Foi publicada no Diário Oficial da União, em 14 de janeiro de 2026, a Lei Complementar nº 227/2026, que representa um passo relevante na regulamentação da Reforma Tributária aprovada nos últimos anos. A norma institui o Comitê Gestor do Imposto sobre Bens e Serviços (IBS), disciplina o processo administrativo tributário desse novo tributo e estabelece critérios para a distribuição da arrecadação entre União, Estados e Municípios.

Entre os principais pontos, a lei define a estrutura, as competências e os mecanismos de controle do Comitê Gestor do IBS, responsável pela coordenação da fiscalização, cobrança e uniformização da interpretação do imposto em todo o país. O objetivo é conferir maior padronização, previsibilidade e segurança jurídica na aplicação do novo modelo tributário.

A legislação também detalha o processo administrativo tributário do IBS, fixando regras sobre prazos, intimações, atos processuais, recursos, nulidades e provimentos vinculantes. Essa disciplina busca garantir a uniformização da legislação do IBS no âmbito do contencioso administrativo tributário.

Outro ponto relevante diz respeito à transição do ICMS. A Lei Complementar nº 227/2026 estabelece normas gerais para a caracterização, homologação e utilização de saldos credores, incluindo possibilidades de compensação, transferência e ressarcimento, bem como regras específicas para mercadorias em estoque ao final do período de transição.

No âmbito patrimonial, a norma define que as regras gerais do ITCMD passam a ser estabelecidas por lei complementar federal, disciplinando fato gerador, base de cálculo, alíquotas, hipóteses de incidência, imunidade e procedimentos de fiscalização. A medida tende a impactar diretamente planejamentos sucessórios e patrimoniais, exigindo atenção redobrada de contribuintes e assessores jurídicos.
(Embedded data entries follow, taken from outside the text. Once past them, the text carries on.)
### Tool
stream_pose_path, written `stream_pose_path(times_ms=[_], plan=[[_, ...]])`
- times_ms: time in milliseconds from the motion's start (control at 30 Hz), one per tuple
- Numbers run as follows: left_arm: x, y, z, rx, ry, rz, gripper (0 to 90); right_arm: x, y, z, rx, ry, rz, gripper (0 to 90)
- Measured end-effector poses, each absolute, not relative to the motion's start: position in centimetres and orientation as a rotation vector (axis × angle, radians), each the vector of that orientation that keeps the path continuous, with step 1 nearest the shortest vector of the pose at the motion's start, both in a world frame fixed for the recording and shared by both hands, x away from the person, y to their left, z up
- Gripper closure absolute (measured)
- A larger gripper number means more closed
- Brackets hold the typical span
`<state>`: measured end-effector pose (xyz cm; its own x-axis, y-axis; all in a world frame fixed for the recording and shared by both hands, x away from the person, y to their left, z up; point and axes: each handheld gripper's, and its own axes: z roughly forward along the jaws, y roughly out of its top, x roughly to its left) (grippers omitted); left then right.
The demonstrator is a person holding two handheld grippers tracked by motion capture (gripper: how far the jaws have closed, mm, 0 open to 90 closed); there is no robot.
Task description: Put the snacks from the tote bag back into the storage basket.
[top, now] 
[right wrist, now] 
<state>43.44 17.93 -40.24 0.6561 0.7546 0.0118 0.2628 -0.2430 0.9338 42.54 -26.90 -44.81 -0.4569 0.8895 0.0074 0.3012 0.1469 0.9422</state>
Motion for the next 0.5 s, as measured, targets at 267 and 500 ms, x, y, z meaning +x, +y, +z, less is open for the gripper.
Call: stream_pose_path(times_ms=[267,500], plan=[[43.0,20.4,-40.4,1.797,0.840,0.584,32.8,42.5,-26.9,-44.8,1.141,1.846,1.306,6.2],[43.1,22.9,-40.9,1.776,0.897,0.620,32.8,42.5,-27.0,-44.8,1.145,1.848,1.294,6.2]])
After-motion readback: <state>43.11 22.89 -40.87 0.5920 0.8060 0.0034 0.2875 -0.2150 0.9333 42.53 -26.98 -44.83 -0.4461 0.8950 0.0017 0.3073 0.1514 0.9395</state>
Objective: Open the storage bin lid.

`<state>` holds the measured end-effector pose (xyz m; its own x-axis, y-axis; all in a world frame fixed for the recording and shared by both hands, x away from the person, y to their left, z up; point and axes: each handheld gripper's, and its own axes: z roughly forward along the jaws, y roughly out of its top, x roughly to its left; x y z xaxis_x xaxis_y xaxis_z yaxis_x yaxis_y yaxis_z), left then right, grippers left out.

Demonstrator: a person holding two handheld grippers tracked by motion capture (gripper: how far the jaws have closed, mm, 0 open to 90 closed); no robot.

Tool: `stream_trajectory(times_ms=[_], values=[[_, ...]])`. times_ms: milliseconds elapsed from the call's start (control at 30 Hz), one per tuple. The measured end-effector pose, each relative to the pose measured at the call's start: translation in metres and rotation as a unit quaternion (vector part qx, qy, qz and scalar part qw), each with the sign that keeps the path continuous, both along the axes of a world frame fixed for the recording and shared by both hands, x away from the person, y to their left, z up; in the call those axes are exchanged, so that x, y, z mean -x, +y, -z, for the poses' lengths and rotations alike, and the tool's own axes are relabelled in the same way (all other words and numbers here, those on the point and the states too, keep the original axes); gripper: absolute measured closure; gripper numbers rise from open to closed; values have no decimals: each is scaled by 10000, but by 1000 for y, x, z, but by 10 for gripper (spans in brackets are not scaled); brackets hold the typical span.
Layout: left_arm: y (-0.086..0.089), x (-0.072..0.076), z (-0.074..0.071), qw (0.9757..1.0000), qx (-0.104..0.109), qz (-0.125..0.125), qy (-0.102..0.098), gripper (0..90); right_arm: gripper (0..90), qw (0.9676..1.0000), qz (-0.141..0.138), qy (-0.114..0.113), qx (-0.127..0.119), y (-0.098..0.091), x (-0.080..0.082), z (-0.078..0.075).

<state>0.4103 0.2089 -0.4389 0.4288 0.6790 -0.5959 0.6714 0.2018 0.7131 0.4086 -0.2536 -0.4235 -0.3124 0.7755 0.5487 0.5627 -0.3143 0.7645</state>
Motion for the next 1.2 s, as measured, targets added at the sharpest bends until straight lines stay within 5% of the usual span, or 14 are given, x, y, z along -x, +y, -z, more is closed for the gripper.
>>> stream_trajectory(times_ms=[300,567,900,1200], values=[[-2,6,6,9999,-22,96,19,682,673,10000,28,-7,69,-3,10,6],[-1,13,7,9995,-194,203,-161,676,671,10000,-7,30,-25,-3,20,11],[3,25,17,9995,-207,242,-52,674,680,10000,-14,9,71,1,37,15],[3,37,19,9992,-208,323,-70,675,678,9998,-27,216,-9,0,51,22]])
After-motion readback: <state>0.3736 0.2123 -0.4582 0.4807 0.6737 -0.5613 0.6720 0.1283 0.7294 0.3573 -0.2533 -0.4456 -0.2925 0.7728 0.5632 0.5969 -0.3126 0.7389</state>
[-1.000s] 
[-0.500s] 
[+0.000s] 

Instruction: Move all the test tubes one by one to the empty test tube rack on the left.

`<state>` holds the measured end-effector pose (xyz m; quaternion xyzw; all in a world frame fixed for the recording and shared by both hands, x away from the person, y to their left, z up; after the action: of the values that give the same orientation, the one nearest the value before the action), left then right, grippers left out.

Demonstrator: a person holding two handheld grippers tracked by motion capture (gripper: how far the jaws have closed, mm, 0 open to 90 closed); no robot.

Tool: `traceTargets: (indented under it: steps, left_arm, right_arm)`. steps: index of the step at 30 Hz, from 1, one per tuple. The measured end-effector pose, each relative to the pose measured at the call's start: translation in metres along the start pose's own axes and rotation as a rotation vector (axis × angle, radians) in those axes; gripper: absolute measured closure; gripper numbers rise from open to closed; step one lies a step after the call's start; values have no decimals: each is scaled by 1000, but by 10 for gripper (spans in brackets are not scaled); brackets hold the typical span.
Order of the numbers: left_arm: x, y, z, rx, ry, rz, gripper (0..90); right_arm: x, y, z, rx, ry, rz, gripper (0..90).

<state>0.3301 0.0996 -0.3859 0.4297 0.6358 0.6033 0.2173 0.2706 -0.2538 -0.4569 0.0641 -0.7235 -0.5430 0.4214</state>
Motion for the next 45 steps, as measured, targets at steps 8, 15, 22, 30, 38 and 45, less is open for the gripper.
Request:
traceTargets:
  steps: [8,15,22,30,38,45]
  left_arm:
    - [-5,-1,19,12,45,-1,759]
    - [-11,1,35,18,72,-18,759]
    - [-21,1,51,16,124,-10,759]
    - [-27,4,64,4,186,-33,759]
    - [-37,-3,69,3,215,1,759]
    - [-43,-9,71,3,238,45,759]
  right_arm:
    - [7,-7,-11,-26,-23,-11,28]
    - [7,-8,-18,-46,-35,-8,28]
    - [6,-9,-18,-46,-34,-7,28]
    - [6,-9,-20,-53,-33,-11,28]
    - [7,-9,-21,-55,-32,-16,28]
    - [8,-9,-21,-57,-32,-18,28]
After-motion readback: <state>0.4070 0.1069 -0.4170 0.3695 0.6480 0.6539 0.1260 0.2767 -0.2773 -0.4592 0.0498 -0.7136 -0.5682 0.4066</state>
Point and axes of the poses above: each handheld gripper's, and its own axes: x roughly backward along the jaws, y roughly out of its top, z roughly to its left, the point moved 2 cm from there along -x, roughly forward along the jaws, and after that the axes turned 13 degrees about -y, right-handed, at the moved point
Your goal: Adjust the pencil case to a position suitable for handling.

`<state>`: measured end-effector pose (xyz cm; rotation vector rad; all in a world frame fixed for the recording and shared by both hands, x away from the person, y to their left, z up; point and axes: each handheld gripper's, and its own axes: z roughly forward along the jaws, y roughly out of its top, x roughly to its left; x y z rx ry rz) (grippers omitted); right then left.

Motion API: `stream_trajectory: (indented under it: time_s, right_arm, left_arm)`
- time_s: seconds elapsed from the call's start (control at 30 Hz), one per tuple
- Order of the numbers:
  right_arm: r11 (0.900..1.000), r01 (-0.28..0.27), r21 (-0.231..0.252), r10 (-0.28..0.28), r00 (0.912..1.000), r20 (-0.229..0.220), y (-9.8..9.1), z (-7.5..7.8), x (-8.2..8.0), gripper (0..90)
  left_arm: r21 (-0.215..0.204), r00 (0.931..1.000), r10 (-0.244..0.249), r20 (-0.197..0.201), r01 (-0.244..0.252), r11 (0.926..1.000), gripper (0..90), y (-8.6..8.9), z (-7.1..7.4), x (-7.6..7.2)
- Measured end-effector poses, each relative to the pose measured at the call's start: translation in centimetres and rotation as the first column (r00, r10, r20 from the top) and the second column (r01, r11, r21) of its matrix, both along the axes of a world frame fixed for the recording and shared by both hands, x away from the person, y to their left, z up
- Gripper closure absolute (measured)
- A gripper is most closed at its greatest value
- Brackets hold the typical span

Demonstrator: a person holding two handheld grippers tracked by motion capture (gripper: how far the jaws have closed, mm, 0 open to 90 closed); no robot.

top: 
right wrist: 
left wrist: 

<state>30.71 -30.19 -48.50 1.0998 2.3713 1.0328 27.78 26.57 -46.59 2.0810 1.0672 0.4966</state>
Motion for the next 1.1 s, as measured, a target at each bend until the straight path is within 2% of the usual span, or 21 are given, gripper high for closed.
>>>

Além disso, a Lei Complementar nº 227/2026 promove alterações em diversos diplomas legais, incluindo mudanças no ITBI, na COSIP, no Simples Nacional e ajustes relevantes na Lei Complementar nº 214/2025, que instituiu o IBS, a CBS e o Imposto Seletivo. Entre as novidades estão regras sobre split payment, responsabilidade de plataformas digitais, integração do contencioso administrativo e criação do Programa Nacional de Conformidade Tributária.

O novo cenário reforça a necessidade de planejamento tributário estratégico, revisão de procedimentos fiscais e acompanhamento jurídico especializado, especialmente diante da complexidade da fase de transição e da adaptação ao novo sistema.